The transfer of 18 di- and 27 tripeptides with un-ionizable amino acid side chains at a nitrobenzene/water (NB/W) interface was studied by cyclic voltammetry. The reversible half-wave potential (E(r)(1/2)), i.e., the midpoint potential could be accurately determined at pH 2 for both the facilitated and non-facilitated transfers, respectively, in the presence and absence of dibenzo-18-crown-6 (DB18C6) in NB. A multiple linear regression analysis was then performed for the E(r)(1/2) using the 'corrected' Dubois steric parameter for amino acid side chain substitutents. The result shows that the hydrophobicity of the peptides is governed not only by the intrinsic hydrophobicity of the peptide backbone and side chains, but also by the steric effects of side chain substituents.

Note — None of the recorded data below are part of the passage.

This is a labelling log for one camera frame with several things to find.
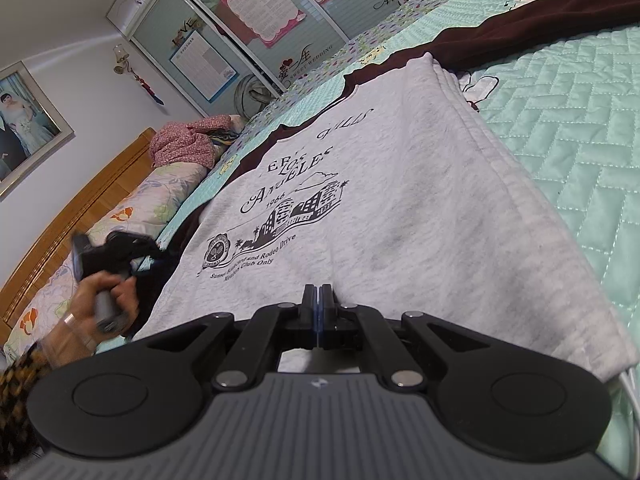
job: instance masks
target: round badge logo
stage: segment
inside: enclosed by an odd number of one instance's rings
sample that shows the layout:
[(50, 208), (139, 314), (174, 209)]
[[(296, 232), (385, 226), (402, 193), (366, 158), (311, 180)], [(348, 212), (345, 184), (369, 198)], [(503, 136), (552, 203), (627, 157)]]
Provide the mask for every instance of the round badge logo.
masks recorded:
[(218, 235), (213, 238), (213, 240), (209, 242), (209, 249), (207, 249), (207, 254), (204, 256), (202, 268), (217, 267), (229, 254), (230, 246), (231, 243), (226, 235)]

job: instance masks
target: white wall
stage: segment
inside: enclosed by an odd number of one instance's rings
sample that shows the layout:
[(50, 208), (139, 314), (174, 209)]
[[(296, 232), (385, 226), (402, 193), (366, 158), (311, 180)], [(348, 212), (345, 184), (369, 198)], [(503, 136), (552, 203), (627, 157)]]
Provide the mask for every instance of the white wall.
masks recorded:
[(200, 117), (132, 44), (126, 44), (131, 66), (164, 108), (131, 75), (116, 74), (117, 43), (124, 38), (104, 18), (78, 41), (23, 60), (75, 137), (0, 202), (0, 286), (69, 200), (143, 130)]

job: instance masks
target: bracelet
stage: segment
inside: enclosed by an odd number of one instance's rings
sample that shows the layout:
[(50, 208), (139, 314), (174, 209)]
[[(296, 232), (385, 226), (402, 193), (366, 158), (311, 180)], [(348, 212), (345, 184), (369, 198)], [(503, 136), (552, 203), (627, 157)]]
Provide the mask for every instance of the bracelet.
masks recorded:
[(78, 320), (76, 316), (74, 316), (71, 312), (67, 312), (66, 316), (63, 317), (62, 322), (69, 327), (69, 330), (73, 332), (73, 334), (82, 342), (84, 346), (88, 349), (92, 354), (95, 353), (95, 349), (98, 348), (98, 344), (94, 341), (90, 335), (84, 332), (78, 326)]

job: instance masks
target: wedding photo
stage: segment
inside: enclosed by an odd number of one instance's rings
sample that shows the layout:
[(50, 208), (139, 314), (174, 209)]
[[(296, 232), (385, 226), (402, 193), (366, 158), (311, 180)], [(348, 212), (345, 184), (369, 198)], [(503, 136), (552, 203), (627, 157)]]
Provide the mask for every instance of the wedding photo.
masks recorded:
[(0, 190), (70, 133), (23, 63), (0, 71)]

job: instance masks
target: floral pillow
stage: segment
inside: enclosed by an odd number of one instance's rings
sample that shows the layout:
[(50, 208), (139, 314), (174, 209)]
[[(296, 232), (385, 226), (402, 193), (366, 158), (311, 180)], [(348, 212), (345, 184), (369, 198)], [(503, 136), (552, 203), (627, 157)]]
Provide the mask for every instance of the floral pillow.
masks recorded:
[[(118, 230), (157, 238), (206, 174), (206, 168), (194, 162), (174, 162), (153, 170), (115, 209), (89, 229), (89, 238), (94, 244), (101, 244), (107, 234)], [(36, 293), (11, 331), (4, 345), (9, 364), (53, 328), (65, 313), (76, 286), (69, 255)]]

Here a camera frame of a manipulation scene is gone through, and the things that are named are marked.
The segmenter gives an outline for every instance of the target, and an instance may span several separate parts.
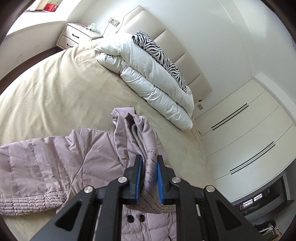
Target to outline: pink puffer jacket
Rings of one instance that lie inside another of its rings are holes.
[[[83,187],[106,186],[145,160],[139,204],[123,207],[121,240],[176,240],[174,206],[158,200],[157,155],[167,155],[148,121],[134,108],[111,113],[115,132],[76,129],[68,137],[30,139],[0,147],[0,214],[23,215],[63,207]]]

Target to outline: bed
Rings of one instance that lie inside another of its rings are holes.
[[[148,33],[177,65],[194,101],[211,91],[203,73],[176,37],[138,6],[124,18],[119,32]],[[115,107],[134,107],[157,132],[169,164],[192,185],[213,183],[203,144],[193,124],[180,130],[94,58],[100,40],[59,52],[20,75],[0,95],[0,143],[54,135],[67,136],[74,128],[114,131],[110,113]],[[18,240],[30,238],[56,210],[19,217],[3,216]]]

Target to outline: metal screw
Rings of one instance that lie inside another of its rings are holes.
[[[181,181],[181,178],[179,178],[179,177],[173,177],[172,178],[173,183],[179,183],[180,181]]]
[[[207,186],[206,188],[205,188],[208,192],[213,192],[213,191],[215,191],[215,188],[213,187],[213,186]]]
[[[127,180],[128,180],[128,179],[127,179],[126,177],[120,177],[120,178],[118,178],[118,181],[119,181],[120,183],[125,183]]]
[[[87,186],[84,188],[84,192],[86,192],[86,193],[90,193],[90,192],[92,192],[92,190],[93,190],[93,188],[91,186]]]

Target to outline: red box
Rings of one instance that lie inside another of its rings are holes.
[[[54,5],[54,4],[46,4],[44,10],[45,11],[49,11],[49,12],[55,12],[55,10],[57,9],[58,5]]]

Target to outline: folded white duvet
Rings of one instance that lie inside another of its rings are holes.
[[[121,78],[154,109],[178,128],[192,128],[194,102],[191,90],[180,89],[174,78],[130,34],[120,33],[100,40],[95,58]]]

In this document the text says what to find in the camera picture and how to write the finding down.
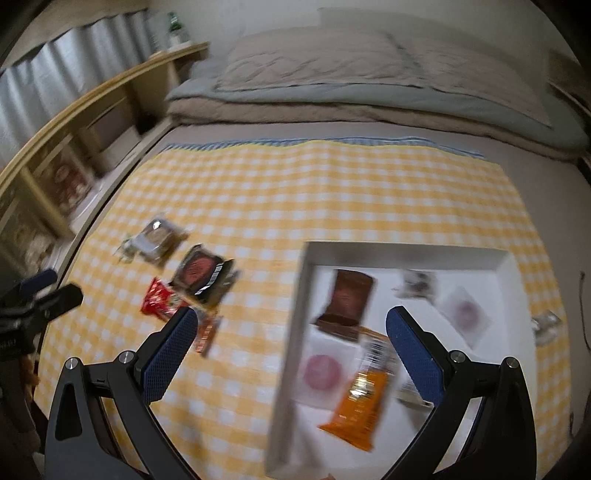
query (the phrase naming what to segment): orange snack wrapper
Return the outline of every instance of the orange snack wrapper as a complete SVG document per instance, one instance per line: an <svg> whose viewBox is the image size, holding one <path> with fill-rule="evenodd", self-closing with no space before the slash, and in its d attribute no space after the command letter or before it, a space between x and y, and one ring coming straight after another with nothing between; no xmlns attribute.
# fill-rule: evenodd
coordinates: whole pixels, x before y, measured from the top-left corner
<svg viewBox="0 0 591 480"><path fill-rule="evenodd" d="M387 336L362 328L363 358L343 400L330 422L319 428L351 445L365 450L374 448L372 434L388 387L394 348Z"/></svg>
<svg viewBox="0 0 591 480"><path fill-rule="evenodd" d="M208 315L204 321L199 324L197 336L193 342L195 351L201 356L206 356L211 347L213 338L217 333L221 318L217 315Z"/></svg>

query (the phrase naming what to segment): barcode
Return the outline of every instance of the barcode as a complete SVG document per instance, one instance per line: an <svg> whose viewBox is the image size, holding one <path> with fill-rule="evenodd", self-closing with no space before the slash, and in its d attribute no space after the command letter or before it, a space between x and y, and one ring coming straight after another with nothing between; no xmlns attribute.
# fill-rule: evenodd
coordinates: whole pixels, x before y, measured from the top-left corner
<svg viewBox="0 0 591 480"><path fill-rule="evenodd" d="M384 351L384 344L380 341L369 342L366 347L365 359L368 362L368 367L382 369L384 367L386 352Z"/></svg>

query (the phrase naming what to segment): checkered tablecloth
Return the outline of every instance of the checkered tablecloth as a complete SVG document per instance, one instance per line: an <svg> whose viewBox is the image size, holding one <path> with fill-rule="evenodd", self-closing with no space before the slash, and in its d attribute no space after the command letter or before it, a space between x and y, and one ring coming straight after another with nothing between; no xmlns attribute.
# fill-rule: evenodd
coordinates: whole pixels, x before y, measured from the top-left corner
<svg viewBox="0 0 591 480"><path fill-rule="evenodd" d="M126 233L158 214L190 238L158 271L113 256ZM83 243L69 281L85 300L53 322L41 351L35 400L48 414L64 361L110 361L136 349L160 320L139 312L153 276L171 278L190 245L236 258L243 277L207 359L190 351L164 398L164 430L207 480L263 477L298 257L309 239L470 245L513 252L532 314L565 312L552 267L502 169L477 155L407 138L171 145L125 182ZM567 446L569 340L537 349L538 464ZM113 405L108 409L113 412ZM124 446L121 421L113 418Z"/></svg>

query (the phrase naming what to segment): metal screw
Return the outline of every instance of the metal screw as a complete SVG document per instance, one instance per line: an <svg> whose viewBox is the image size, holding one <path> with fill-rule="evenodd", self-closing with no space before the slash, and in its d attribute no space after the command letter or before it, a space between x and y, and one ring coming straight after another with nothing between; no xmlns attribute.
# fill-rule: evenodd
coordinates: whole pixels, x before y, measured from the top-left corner
<svg viewBox="0 0 591 480"><path fill-rule="evenodd" d="M466 355L464 354L464 352L461 352L459 350L451 351L449 353L449 356L452 359L452 361L457 364L461 364L462 362L466 361Z"/></svg>
<svg viewBox="0 0 591 480"><path fill-rule="evenodd" d="M119 354L119 362L121 362L122 364L128 364L134 359L134 356L135 353L133 353L131 350L126 350L125 352L121 352Z"/></svg>
<svg viewBox="0 0 591 480"><path fill-rule="evenodd" d="M68 370L74 370L78 366L78 359L77 358L69 358L66 360L66 368Z"/></svg>
<svg viewBox="0 0 591 480"><path fill-rule="evenodd" d="M507 362L507 365L509 365L511 368L519 368L519 360L517 360L514 356L508 356L505 358L505 362Z"/></svg>

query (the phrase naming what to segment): red snack wrapper
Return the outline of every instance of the red snack wrapper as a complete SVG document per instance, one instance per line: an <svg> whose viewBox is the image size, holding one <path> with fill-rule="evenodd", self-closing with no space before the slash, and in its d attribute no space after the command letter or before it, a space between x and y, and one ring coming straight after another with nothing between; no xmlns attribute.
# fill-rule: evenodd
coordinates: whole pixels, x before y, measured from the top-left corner
<svg viewBox="0 0 591 480"><path fill-rule="evenodd" d="M155 315L166 322L180 307L188 306L189 304L177 293L162 283L158 277L154 277L140 310L145 315Z"/></svg>

For the non-facilitated transfer of peptides, the steric effect of a bulky side chain is more significant at the N-terminus than at the C-terminus (and central for tripeptides). The more bulky the side chain at the N-terminus, the less hydrophobic the peptide becomes due to inhibition of the solvation of a terminal -NH(3)(+) group by organic solvents. For the facilitated transfer by DB18C6, however, the steric effect of a bulky side chain is the most significant at the central position of a tripeptide. A MOPAC calculation of optimized structures of DB18C6-peptide complexes has also shown that there is a notable steric hindrance between the central side chain and the benzene rings of DB18C6, which would reduce the 'apparent' hydrophobicity or transferability of the tripeptide.